## [WORK ITEM]
None of the pictures should appear; the lines from the line containing "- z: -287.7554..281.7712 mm" through the last line of the listing must be repeated exactly.

## [AVAILABLE DATA]
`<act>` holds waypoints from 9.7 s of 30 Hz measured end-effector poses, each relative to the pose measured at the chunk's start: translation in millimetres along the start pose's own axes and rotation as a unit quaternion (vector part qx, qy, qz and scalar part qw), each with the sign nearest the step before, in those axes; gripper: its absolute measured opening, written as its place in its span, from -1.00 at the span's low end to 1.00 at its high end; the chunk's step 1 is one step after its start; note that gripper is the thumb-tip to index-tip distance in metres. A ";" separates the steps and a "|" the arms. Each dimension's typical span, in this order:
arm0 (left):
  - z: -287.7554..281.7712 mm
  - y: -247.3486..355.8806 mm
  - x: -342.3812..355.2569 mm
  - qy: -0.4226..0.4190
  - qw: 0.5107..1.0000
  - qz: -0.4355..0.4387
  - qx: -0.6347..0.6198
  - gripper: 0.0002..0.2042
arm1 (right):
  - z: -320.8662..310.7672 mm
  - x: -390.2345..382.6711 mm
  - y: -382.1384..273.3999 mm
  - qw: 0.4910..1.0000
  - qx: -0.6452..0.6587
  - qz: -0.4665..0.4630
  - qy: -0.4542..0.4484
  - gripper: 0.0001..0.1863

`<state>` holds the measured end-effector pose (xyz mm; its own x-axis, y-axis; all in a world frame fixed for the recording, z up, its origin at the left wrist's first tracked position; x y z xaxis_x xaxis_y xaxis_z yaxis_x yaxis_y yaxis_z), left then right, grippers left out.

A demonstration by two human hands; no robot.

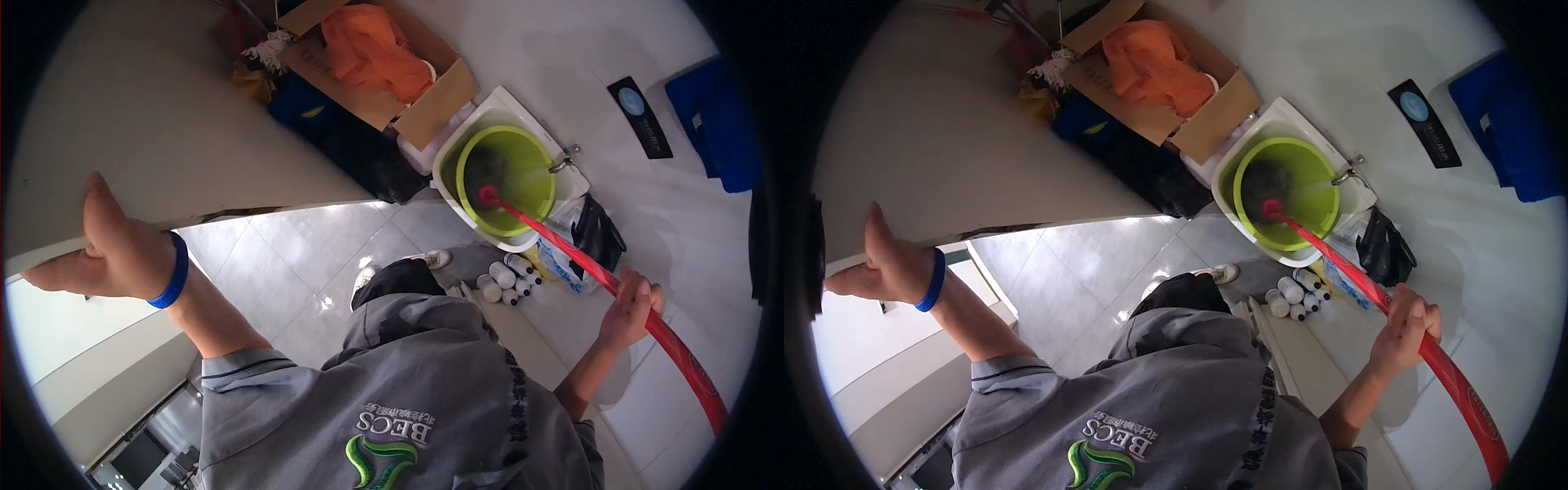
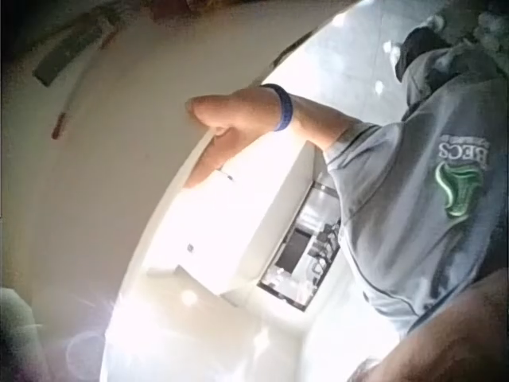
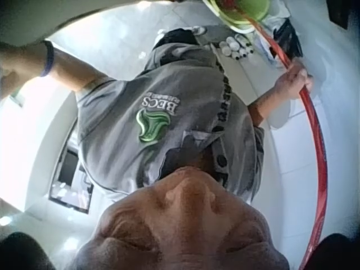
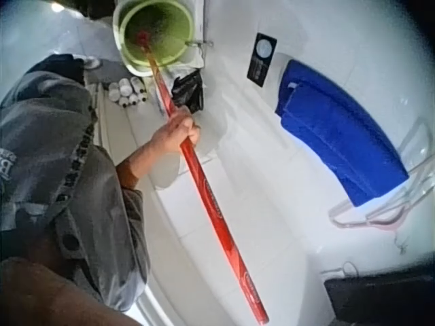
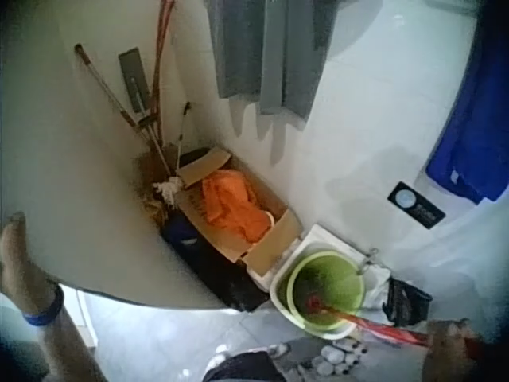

## [COMPLETED TASK]
  - z: -287.7554..281.7712 mm
  - y: -247.3486..355.8806 mm
  - x: -342.3812..355.2569 mm
  - qy: -0.4226..0.4190
  - qw: 0.5107..1.0000
  - qz: -0.4355..0.4387
  - qx: -0.6347..0.6198
  - gripper: 0.0002..0.2042
arm1 (right):
  - z: -320.8662..310.7672 mm
  - x: -390.2345..382.6711 mm
  - y: -382.1384..273.3999 mm
  - qw: 0.4910..1.0000
  - qx: -0.6452..0.6587
  - qz: -0.4665..0.4630
  - qy: -0.4542..0.4484
  - gripper: 0.0001..0.1863

`<state>` holds the measured end-effector pose (xyz mm; its own x-axis, y-axis; all in a world frame fixed for the recording, z up, its origin at the left wrist's first tracked position; x y z xaxis_x xaxis_y xaxis_z yaxis_x yaxis_y yaxis_z), left then right, grippers left out.

A demonstration by two human hands; no robot.

This exercise requires no further work.